American theatre director

Jon Victor Jory (born June 1, 1938, Pasadena, California) is a theatrical director instrumental in the development of Actors Theatre of Louisville; he is also widely rumored to be the writer behind the pseudonym Jane Martin.

==Early life==
Jory is a child of Hollywood character actors, namely his father Victor Jory, who played Jonas Wilkerson, the scheming overseer in the 1939 film Gone with the Wind, and his mother Jean Inness, who played nurse Beatrice Fain in the American medical drama television series Dr. Kildare. Jory received his Actor's Equity card as a young child.

==Career==
Jory was at the forefront of the regional theater movement of the 1960s, which began with the opening of the Guthrie Theater in 1963, showing that not all theater talent was centralized in New York City and Los Angeles. Jory served as artistic director of the Long Wharf Theatre from 1965 to 1966; his contract was terminated once the fledgling theater hit rough financial waters.

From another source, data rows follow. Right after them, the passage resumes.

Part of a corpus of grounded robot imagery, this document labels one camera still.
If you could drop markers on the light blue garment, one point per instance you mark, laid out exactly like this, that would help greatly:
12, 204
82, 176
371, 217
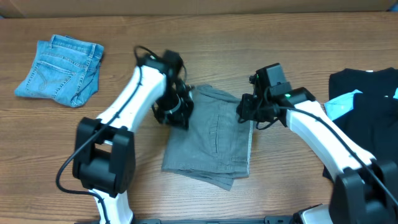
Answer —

In 1969, Jory took over the helm of Actors Theatre of Louisville, a small regional theater just five years old. Under his leadership, it became one of the top theaters in the country. Jory's major accomplishment was the foundation and cultivation of the annual Humana Festival of New American Plays in Louisville, beginning in 1976. It has since produced a number of outstanding plays including The Gin Game (1978), Crimes of the Heart (1981), Cementville (1991) and Dinner with Friends (1998), not to mention almost everything Jane Martin has ever written.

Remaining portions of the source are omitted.